Biography of Edgar Allan Poe

Edgar Allan Poe was born on January 19th, 1809, to actors David and Eliza Poe.  David Poe soon abandons his family, including his wife, Edgar, and his two other children.  When Edgar’s mother dies in 1811 he is taken in by the Allans.  This is where Mr. Poe came by his middle name, Allan.  Though he was never officially adopted he was provided with a quality education and care.  Between 1815 and 1820, Poe attends school in London.

Poe returns to America is in 1825 he is secretly engaged to Sarah Elmira Royster.  In 1826, Poe enrolls at the University of Virginia.  He begins to gamble quite frequently in order to obtain enough money for his college tuition, yet in two years he loses about two thousand dollars.  In 1827, Mr.
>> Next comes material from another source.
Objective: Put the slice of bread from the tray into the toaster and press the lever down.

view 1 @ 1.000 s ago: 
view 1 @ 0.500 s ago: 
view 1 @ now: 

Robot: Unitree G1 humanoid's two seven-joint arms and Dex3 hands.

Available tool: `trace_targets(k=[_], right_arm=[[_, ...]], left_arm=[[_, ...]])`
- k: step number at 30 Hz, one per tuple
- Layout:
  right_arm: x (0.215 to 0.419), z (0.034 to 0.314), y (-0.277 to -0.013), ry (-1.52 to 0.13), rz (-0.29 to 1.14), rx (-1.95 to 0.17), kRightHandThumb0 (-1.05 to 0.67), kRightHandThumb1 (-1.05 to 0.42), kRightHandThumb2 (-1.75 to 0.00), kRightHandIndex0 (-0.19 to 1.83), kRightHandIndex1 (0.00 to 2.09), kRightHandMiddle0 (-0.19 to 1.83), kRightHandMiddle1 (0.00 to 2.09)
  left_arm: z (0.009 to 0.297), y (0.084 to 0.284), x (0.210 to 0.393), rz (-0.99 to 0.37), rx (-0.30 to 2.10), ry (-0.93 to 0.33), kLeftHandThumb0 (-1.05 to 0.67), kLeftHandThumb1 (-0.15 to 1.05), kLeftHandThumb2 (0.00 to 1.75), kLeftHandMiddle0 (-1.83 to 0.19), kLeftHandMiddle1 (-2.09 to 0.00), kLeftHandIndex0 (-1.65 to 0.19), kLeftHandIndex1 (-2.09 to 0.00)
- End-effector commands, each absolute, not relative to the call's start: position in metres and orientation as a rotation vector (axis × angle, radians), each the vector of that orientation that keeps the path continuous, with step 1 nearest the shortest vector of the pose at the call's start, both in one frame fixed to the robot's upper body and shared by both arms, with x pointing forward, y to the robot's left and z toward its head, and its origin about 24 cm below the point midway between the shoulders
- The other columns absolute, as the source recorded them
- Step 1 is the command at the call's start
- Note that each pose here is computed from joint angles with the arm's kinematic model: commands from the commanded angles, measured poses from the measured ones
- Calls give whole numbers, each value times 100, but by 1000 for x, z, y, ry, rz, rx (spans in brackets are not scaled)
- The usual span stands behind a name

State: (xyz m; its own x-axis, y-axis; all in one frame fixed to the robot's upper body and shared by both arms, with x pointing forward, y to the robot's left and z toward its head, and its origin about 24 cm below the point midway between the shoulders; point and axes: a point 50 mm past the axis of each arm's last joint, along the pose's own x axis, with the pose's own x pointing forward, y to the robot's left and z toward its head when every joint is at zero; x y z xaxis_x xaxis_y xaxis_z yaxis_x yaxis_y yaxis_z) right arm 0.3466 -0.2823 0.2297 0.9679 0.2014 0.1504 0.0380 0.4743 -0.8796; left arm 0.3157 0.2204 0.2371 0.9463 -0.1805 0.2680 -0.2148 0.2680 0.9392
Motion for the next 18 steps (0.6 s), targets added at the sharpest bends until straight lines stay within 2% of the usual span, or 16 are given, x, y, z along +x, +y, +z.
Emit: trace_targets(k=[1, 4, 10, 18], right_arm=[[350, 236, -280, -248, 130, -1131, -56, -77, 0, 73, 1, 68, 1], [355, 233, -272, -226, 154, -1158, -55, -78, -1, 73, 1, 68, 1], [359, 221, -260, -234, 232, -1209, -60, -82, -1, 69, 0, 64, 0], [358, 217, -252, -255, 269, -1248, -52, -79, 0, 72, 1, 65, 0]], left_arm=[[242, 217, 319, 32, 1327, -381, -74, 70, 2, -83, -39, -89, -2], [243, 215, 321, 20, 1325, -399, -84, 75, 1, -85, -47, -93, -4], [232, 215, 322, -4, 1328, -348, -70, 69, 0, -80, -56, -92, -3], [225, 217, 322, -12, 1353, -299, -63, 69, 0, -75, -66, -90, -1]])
Allan refused to help Poe pay for college.  Poe then left home and enlisted in a five year term in the U.S. army.

In 1827, Poe used his own money to publish Tamerlane and Other Poems, which was a failure.  Poe joined Westpoint Academy for two years but dropped out after he realized that he would never gain Mr. Allan’s approval or money concerning his writing.  After refusing to continue in the army, Mr. Allan and Mr. Poe had a disastrous quarrel, after which Poe moved out to live with his Aunt Clemm and his seven-year-old cousin Virginia.  In 1836 Poe married his cousin Virginia, who, at the time, was thirteen, while he was twenty-seven.
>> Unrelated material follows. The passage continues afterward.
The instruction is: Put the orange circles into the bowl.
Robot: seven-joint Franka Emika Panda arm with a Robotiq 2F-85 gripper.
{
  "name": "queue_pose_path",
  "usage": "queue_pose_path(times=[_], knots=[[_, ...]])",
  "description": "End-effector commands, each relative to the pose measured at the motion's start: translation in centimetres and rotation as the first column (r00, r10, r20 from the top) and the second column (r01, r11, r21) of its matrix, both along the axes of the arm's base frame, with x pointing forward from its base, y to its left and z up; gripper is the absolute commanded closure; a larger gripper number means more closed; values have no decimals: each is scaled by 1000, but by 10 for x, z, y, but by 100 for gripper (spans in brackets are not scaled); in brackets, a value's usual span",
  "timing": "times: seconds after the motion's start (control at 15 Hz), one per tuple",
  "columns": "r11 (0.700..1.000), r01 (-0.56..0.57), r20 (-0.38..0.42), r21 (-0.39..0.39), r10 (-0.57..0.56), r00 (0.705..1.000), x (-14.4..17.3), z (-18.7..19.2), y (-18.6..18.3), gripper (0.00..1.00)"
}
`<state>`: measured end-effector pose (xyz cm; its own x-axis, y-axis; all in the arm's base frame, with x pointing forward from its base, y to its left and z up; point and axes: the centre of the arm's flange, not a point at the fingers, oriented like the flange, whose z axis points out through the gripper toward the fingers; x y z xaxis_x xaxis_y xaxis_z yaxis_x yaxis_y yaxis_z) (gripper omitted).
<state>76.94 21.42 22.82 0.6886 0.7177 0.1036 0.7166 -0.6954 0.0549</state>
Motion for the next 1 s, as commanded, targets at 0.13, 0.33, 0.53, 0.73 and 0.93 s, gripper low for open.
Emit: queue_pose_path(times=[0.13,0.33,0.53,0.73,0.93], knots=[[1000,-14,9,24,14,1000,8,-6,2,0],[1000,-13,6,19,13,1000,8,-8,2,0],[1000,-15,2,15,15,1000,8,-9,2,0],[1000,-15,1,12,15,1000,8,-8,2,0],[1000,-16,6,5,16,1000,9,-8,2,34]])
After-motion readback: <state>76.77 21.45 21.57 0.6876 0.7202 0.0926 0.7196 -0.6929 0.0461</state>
Mr. Poe soon resorted to excessive drinking and could not hold a job for more than two years at a time.  Poe moved with his wife and mother-in-law to New York and published his only long fiction, The Narrative of Arthur Gordon Pym (1838).  In Philadelphia, Pennsylvania Poe became coeditor of Burton’s Gentleman’s Magazine.  While working for Burton’s, Poe published some of his most famous works, including The Fall of the House of Usher.  In 1841 Poe published Murderers in the Rue Morgue.

In 1843 Poe won many awards for his poems and stories, including The Goldbug, which is considered a classic in it’s genre, yet at the same time his wife was suffering from tuberculosis.  This may have actually been part of his inspiration and motivation to write so much during that time.  On January 30, 1847, Virginia Poe died.  After his wife’s death Poe was incredibly depressed, yet he produced a great deal of his most famous work.  In 1845, during the course of his wife’s illness, he published The Raven and Other Poems.
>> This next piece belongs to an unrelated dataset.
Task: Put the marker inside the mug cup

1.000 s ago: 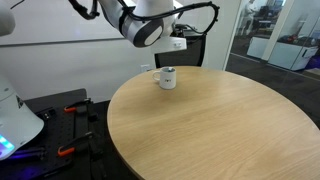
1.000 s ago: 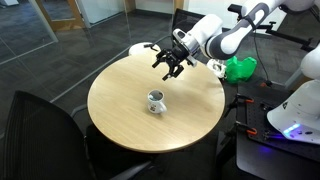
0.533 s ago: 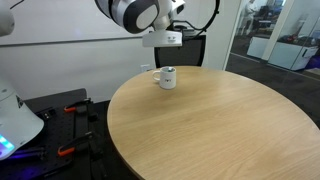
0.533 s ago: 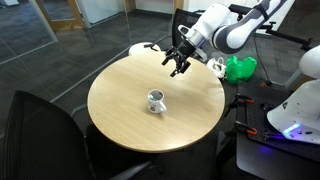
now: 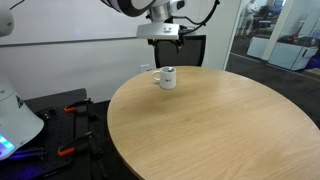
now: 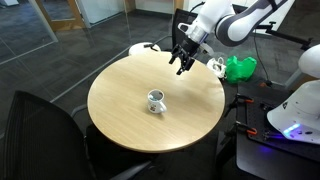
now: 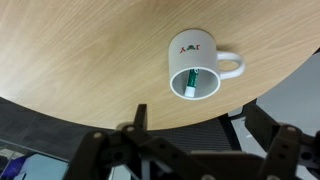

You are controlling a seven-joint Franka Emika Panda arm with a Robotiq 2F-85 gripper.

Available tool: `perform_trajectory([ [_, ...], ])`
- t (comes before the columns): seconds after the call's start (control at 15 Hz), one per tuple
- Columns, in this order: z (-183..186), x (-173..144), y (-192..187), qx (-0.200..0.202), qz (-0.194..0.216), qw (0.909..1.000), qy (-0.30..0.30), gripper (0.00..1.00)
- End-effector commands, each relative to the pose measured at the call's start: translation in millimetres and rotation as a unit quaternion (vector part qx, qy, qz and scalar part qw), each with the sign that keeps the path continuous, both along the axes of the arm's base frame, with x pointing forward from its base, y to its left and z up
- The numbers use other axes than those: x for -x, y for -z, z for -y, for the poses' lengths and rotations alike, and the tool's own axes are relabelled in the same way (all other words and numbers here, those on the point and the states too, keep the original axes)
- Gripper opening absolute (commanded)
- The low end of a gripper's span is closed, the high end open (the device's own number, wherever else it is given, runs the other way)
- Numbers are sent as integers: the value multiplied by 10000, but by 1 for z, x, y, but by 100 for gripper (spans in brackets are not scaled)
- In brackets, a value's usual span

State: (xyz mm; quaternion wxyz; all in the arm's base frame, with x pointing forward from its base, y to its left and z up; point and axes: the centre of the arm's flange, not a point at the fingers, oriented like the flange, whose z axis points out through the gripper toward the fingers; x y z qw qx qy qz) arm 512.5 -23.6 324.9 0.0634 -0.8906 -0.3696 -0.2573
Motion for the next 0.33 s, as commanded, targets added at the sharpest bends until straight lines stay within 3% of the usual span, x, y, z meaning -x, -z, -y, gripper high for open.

In 1848, Poe began to court his childhood friend Ms. Shelton, and eventually they were to be married.  Poe was traveling to bring his Aunt Clemm to the wedding when he stopped in Baltimore, Maryland.  No one really know exactly what happened but Poe was found unconscious outside a saloon on October 3, 1849.  Many speculate that he drank himself to death, and some others say that he was also a drug addict.  For whatever reason he died in a hospital four days later.